----- THE DATA -----

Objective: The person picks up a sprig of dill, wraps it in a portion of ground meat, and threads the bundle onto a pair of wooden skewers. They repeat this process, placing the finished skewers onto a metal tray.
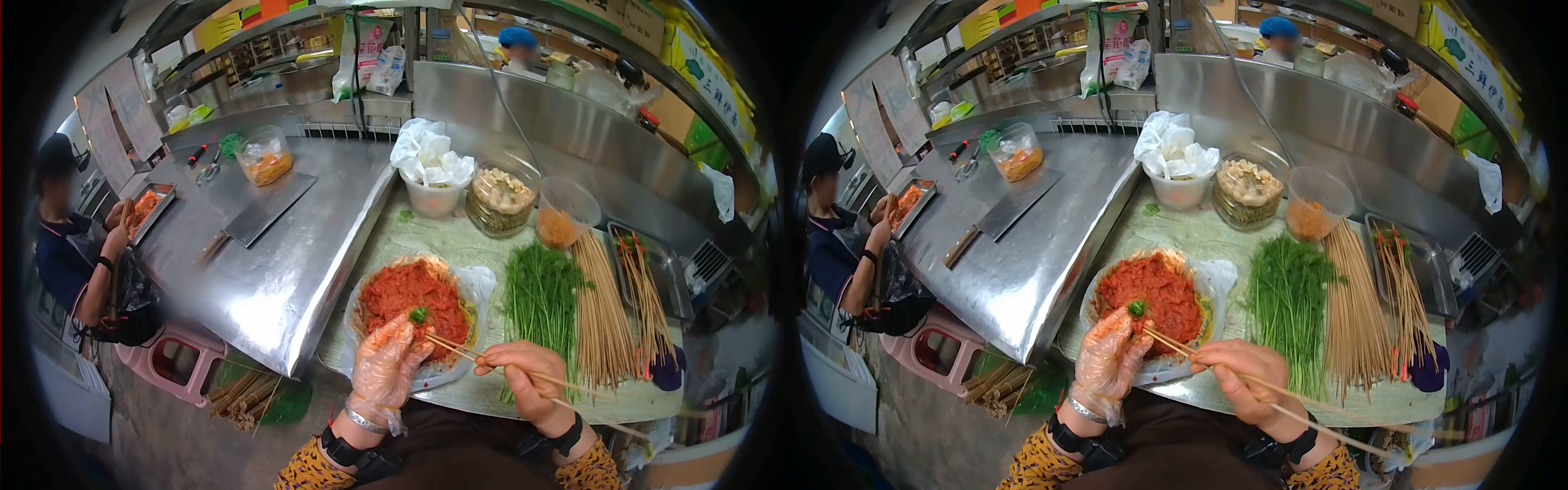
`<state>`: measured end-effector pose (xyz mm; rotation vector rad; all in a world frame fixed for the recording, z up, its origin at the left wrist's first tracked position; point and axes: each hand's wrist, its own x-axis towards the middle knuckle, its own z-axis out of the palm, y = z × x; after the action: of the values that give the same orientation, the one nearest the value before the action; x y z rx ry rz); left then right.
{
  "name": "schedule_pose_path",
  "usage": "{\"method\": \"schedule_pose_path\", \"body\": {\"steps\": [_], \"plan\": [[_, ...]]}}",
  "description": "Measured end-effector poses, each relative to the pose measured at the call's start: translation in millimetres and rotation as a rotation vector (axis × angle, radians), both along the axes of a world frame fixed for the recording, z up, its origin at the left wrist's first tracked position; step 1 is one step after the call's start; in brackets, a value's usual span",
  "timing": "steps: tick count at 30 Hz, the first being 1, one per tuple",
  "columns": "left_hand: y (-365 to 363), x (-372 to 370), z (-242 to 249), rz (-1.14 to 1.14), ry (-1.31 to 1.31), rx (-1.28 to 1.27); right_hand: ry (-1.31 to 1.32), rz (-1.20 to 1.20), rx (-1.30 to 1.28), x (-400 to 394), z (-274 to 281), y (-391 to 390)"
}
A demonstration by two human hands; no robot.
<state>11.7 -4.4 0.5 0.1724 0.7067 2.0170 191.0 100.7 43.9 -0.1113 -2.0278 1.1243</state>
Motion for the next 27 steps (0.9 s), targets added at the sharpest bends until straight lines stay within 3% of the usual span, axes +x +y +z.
{"method": "schedule_pose_path", "body": {"steps": [1, 4, 8, 23, 27], "plan": [[0, 0, 1, 0.014, 0.021, 0.004, 0.0, 0.001, 0.003, -1, 1, -1], [4, 3, 5, 0.069, 0.089, -0.034, -0.038, -0.032, 0.337, -7, 8, -5], [6, 4, 3, 0.166, 0.174, -0.075, -0.018, -0.056, 0.469, -16, 3, -8], [7, -4, -13, 0.256, 0.305, -0.141, 0.076, -0.068, 0.335, -46, -24, -11], [10, -5, -17, 0.24, 0.331, -0.156, 0.049, -0.055, 0.153, -49, -32, -12]]}}
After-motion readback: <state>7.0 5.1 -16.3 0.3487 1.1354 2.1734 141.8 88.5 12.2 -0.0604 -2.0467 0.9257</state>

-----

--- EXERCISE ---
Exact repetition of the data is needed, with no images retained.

--- RESPONSE ---
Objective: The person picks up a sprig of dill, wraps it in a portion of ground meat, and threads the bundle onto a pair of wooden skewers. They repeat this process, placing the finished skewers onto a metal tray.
`<state>`: measured end-effector pose (xyz mm; rotation vector rad; all in a world frame fixed for the recording, z up, its origin at the left wrist's first tracked position; point and axes: each hand's wrist, its own x-axis towards the middle knuckle, its own z-axis out of the palm, y = z × x; after the action: of the values that give the same orientation, the one nearest the value before the action; x y z rx ry rz); left then right.
{
  "name": "schedule_pose_path",
  "usage": "{\"method\": \"schedule_pose_path\", \"body\": {\"steps\": [_], \"plan\": [[_, ...]]}}",
  "description": "Measured end-effector poses, each relative to the pose measured at the call's start: translation in millimetres and rotation as a rotation vector (axis × angle, radians), both along the axes of a world frame fixed for the recording, z up, its origin at the left wrist's first tracked position; step 1 is one step after the call's start; in brackets, a value's usual span",
  "timing": "steps: tick count at 30 Hz, the first being 1, one per tuple",
  "columns": "left_hand: y (-365 to 363), x (-372 to 370), z (-242 to 249), rz (-1.14 to 1.14), ry (-1.31 to 1.31), rx (-1.28 to 1.27); right_hand: ry (-1.31 to 1.32), rz (-1.20 to 1.20), rx (-1.30 to 1.28), x (-400 to 394), z (-274 to 281), y (-391 to 390)"
}
A demonstration by two human hands; no robot.
<state>11.7 -4.4 0.5 0.1724 0.7067 2.0170 191.0 100.7 43.9 -0.1113 -2.0278 1.1243</state>
Motion for the next 27 steps (0.9 s), targets added at the sharpest bends until straight lines stay within 3% of the usual span, axes +x +y +z.
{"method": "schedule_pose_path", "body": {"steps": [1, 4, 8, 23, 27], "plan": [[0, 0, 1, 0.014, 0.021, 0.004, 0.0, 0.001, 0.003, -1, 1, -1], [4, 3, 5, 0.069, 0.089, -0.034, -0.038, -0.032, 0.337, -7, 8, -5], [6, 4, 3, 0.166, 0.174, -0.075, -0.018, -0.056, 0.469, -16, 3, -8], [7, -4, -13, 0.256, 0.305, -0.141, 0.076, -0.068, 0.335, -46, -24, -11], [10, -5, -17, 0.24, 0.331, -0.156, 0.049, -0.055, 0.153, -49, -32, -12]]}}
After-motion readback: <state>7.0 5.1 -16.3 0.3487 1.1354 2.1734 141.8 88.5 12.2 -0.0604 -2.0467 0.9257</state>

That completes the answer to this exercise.